I snatched both out of her hands. ‘Thanks,’ I muttered ungraciously. As I pushed both into the glove compartment, I worked out the contents of the navy wallet. My car documents. ‘What do I need those for?’

‘You don’t have to use them unless you want or need to.’ She walked over to my side of the car and kissed me on the head. ‘The Cavalcantis are in diplomatic service. Connection with any kind of scandal could do them a great deal of harm. It might be kinder to bear that in mind.’

‘What scandal? What do you know?’

‘I know that the media will turn anything into s scandal. If there is no scandal, they’ll make it up. Take care, Nat.’

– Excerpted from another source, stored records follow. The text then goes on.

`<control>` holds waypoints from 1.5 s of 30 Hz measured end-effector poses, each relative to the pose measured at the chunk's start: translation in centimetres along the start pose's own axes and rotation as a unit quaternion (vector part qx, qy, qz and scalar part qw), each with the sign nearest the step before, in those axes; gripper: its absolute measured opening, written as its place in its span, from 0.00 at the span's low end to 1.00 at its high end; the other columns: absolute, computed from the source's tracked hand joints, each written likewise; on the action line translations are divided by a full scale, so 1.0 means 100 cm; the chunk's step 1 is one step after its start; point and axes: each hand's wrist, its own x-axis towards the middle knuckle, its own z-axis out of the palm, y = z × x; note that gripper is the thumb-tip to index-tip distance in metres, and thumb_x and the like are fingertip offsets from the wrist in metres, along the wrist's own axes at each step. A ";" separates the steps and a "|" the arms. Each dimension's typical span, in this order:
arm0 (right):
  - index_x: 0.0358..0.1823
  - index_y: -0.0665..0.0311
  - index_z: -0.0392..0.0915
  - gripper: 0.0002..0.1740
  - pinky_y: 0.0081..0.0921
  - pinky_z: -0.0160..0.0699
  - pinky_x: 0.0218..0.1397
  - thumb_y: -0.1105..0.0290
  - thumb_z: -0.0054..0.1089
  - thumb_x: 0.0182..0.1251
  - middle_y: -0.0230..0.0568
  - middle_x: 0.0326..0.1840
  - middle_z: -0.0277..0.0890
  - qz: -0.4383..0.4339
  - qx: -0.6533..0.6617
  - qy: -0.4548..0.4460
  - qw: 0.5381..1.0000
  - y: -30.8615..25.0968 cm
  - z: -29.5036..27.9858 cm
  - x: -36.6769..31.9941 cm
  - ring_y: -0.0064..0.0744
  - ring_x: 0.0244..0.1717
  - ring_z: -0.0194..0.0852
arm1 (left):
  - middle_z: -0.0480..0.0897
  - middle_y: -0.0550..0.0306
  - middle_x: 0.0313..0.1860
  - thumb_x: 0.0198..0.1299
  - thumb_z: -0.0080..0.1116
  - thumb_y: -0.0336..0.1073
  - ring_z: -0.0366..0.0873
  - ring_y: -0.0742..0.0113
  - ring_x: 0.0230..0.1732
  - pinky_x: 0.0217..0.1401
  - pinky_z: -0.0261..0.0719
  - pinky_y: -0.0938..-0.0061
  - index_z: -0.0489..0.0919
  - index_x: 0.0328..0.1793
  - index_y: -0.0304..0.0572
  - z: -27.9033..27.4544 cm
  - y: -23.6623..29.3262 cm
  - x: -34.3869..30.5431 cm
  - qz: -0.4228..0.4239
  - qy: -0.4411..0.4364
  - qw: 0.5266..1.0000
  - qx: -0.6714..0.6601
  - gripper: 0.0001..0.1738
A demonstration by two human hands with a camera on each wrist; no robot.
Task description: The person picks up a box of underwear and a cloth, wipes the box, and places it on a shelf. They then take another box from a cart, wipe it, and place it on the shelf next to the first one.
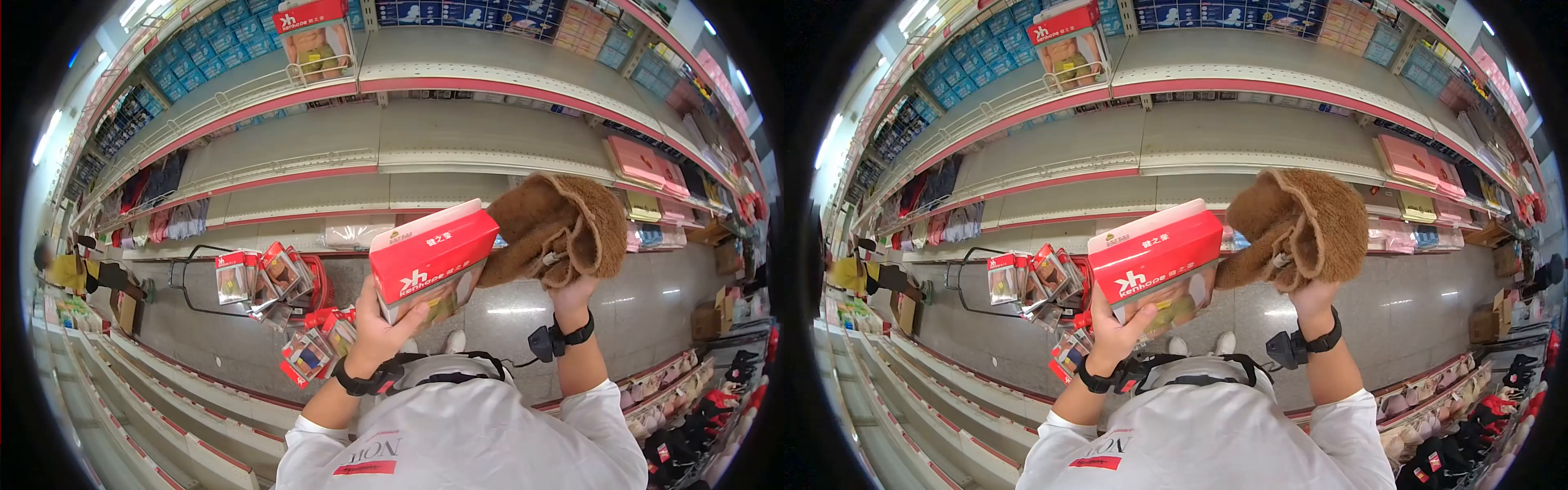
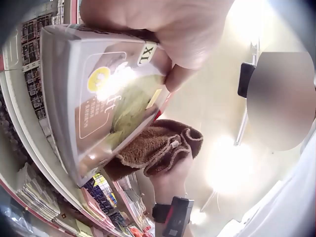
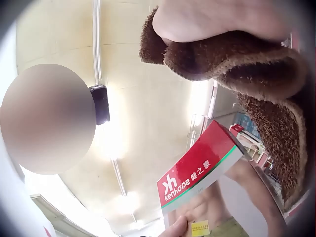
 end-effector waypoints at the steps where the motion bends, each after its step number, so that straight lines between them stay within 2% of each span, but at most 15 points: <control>1: 0.62 0.63 0.62 0.32 0.37 0.77 0.52 0.45 0.42 0.67 0.42 0.57 0.68 0.005 0.025 -0.006 1.000 -0.001 -0.003 -0.002 0.39 0.53 0.71 | 0.79 0.51 0.44 0.48 0.68 0.32 0.77 0.68 0.45 0.51 0.72 0.72 0.67 0.54 0.34 0.000 -0.004 -0.002 -0.005 -0.001 1.000 -0.025 0.28; 3: 0.63 0.62 0.62 0.32 0.38 0.76 0.53 0.45 0.41 0.67 0.41 0.58 0.67 0.009 0.052 -0.012 0.999 -0.001 -0.011 -0.004 0.39 0.55 0.70 | 0.78 0.52 0.46 0.48 0.68 0.30 0.75 0.69 0.47 0.53 0.71 0.73 0.67 0.53 0.35 -0.002 -0.009 -0.003 -0.016 -0.001 0.997 -0.075 0.28; 5: 0.63 0.62 0.62 0.32 0.38 0.77 0.51 0.46 0.41 0.67 0.43 0.59 0.66 -0.013 -0.060 0.009 0.998 0.006 -0.028 -0.008 0.39 0.55 0.70 | 0.79 0.52 0.46 0.47 0.69 0.30 0.75 0.69 0.47 0.52 0.71 0.73 0.67 0.53 0.35 -0.004 -0.010 -0.002 -0.007 -0.009 0.999 -0.048 0.28; 9: 0.65 0.61 0.57 0.30 0.39 0.79 0.52 0.50 0.41 0.69 0.46 0.61 0.64 0.063 0.244 -0.101 0.962 -0.017 -0.013 -0.012 0.39 0.58 0.68 | 0.79 0.51 0.46 0.46 0.69 0.29 0.76 0.68 0.46 0.51 0.72 0.72 0.67 0.54 0.35 -0.004 -0.015 -0.005 -0.006 -0.010 0.999 -0.044 0.29; 10: 0.65 0.61 0.57 0.30 0.39 0.79 0.52 0.50 0.41 0.69 0.46 0.61 0.64 0.064 0.245 -0.100 0.962 -0.015 -0.014 -0.013 0.39 0.58 0.68 | 0.79 0.51 0.46 0.46 0.69 0.29 0.76 0.68 0.46 0.51 0.72 0.72 0.67 0.54 0.35 -0.004 -0.015 -0.005 -0.007 -0.011 0.999 -0.044 0.29; 12: 0.67 0.60 0.54 0.30 0.38 0.76 0.57 0.50 0.40 0.70 0.47 0.62 0.63 -0.017 -0.108 -0.031 0.994 -0.009 -0.016 -0.017 0.40 0.59 0.67 | 0.79 0.51 0.46 0.45 0.69 0.28 0.77 0.66 0.45 0.49 0.73 0.72 0.70 0.53 0.36 -0.004 -0.014 -0.003 0.020 -0.026 0.999 -0.020 0.28; 13: 0.67 0.60 0.54 0.30 0.38 0.76 0.57 0.50 0.40 0.70 0.47 0.62 0.63 -0.017 -0.108 -0.029 0.994 -0.008 -0.014 -0.015 0.40 0.59 0.67 | 0.79 0.51 0.46 0.45 0.69 0.28 0.77 0.66 0.45 0.49 0.73 0.72 0.70 0.53 0.36 -0.004 -0.010 0.000 0.020 -0.029 0.999 -0.019 0.28; 15: 0.64 0.57 0.53 0.42 0.42 0.67 0.64 0.67 0.71 0.50 0.47 0.69 0.53 -0.145 -0.145 0.018 0.979 -0.008 -0.005 -0.009 0.42 0.64 0.61 | 0.80 0.50 0.46 0.43 0.70 0.28 0.79 0.61 0.44 0.47 0.74 0.71 0.72 0.53 0.38 -0.003 -0.001 0.008 0.064 -0.089 0.992 0.061 0.28; 16: 0.64 0.57 0.53 0.42 0.42 0.67 0.64 0.67 0.71 0.50 0.47 0.69 0.53 -0.148 -0.144 0.025 0.978 -0.010 0.001 -0.004 0.42 0.64 0.61 | 0.80 0.48 0.45 0.40 0.70 0.29 0.80 0.53 0.44 0.46 0.75 0.68 0.75 0.51 0.39 -0.003 -0.005 0.010 0.090 -0.107 0.987 0.083 0.27; 20: 0.56 0.58 0.61 0.25 0.43 0.68 0.59 0.67 0.61 0.59 0.48 0.57 0.70 -0.261 -0.119 -0.357 0.889 -0.037 0.051 0.018 0.46 0.56 0.71 | 0.81 0.47 0.41 0.37 0.68 0.33 0.79 0.48 0.42 0.46 0.76 0.64 0.77 0.47 0.38 -0.002 -0.004 0.013 0.089 -0.163 0.970 0.156 0.25; 22: 0.51 0.57 0.68 0.23 0.43 0.70 0.54 0.67 0.62 0.52 0.44 0.51 0.75 -0.321 -0.263 -0.406 0.814 -0.046 0.075 0.010 0.48 0.51 0.74 | 0.81 0.46 0.41 0.37 0.68 0.33 0.79 0.48 0.41 0.45 0.76 0.64 0.78 0.46 0.37 -0.001 -0.005 0.011 0.053 -0.180 0.974 0.129 0.25; 23: 0.52 0.58 0.70 0.27 0.39 0.71 0.50 0.66 0.64 0.46 0.42 0.47 0.76 -0.312 -0.284 -0.404 0.812 -0.044 0.078 0.006 0.45 0.47 0.75 | 0.81 0.46 0.40 0.37 0.68 0.33 0.79 0.48 0.40 0.43 0.76 0.64 0.78 0.45 0.36 -0.001 -0.005 0.011 0.014 -0.193 0.976 0.101 0.24; 26: 0.51 0.59 0.72 0.27 0.34 0.73 0.42 0.65 0.63 0.44 0.39 0.41 0.77 -0.270 -0.340 -0.411 0.802 -0.047 0.075 0.005 0.41 0.39 0.75 | 0.80 0.49 0.36 0.36 0.69 0.35 0.78 0.50 0.36 0.39 0.76 0.65 0.79 0.42 0.37 -0.010 -0.008 0.011 0.071 -0.232 0.959 0.148 0.22; 31: 0.43 0.61 0.76 0.20 0.28 0.70 0.29 0.66 0.60 0.45 0.36 0.31 0.76 -0.384 -0.337 -0.353 0.784 -0.029 0.063 0.006 0.35 0.26 0.72 | 0.78 0.51 0.34 0.35 0.68 0.34 0.78 0.52 0.34 0.36 0.76 0.67 0.79 0.40 0.38 -0.008 -0.004 0.005 0.092 -0.223 0.956 0.169 0.21; 45: 0.38 0.62 0.73 0.16 0.28 0.71 0.26 0.69 0.62 0.44 0.37 0.29 0.76 -0.411 -0.307 -0.360 0.779 -0.030 0.035 0.019 0.35 0.25 0.74 | 0.80 0.53 0.34 0.36 0.71 0.33 0.79 0.58 0.32 0.36 0.76 0.69 0.81 0.43 0.37 -0.011 -0.004 0.007 0.161 -0.228 0.950 0.138 0.23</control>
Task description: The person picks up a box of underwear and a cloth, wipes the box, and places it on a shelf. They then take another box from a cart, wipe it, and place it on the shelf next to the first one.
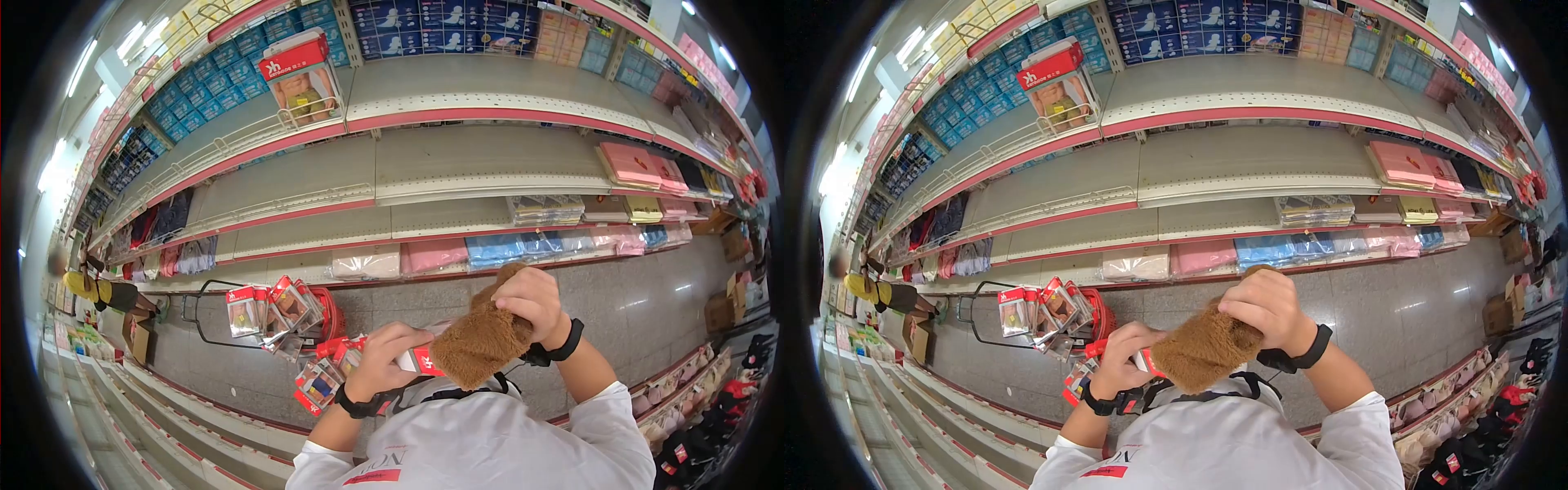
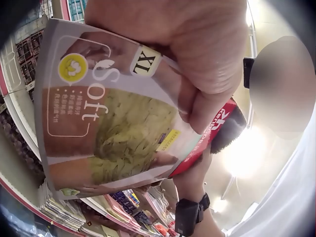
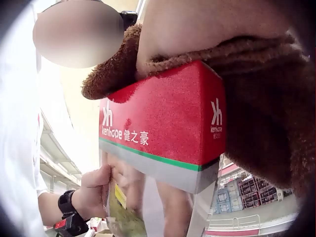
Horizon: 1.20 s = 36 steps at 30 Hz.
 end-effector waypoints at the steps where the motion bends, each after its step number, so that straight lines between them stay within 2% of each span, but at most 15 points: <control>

I joined the traffic in a state of distress. It was like being pushed by your own mother into a torrent in a flimsy coracle with no means of controlling it. She’d called me Nat. I felt that I’d just attended Kitten’s funeral.

 

* * *

 

There’s one thing that all teenagers have in common. Their response to anything, a desperate crisis or ecstatic joy is hunger. I directed the car to Asha’s favourite oyster bar near the school. Their exquisite menu wasn’t their only attraction. Not widely known, there was a car park at the back.

Oddly enough, now that I was free to move about at will, I felt exposed and vulnerable. I used to imagine my first experience of independence akin to deep breath of fresh air or a long drink of cold water from the spring. Right now the absence of anyone’s seal of approval brought on hitherto unknown apprehension. I kept telling myself that I needn’t worry about kidnapping for ransom because, according to my father, there wasn’t any serious money left, but would anyone else know that? And there were other dangers, a menace I’d that had always felt around me even if I could never define it.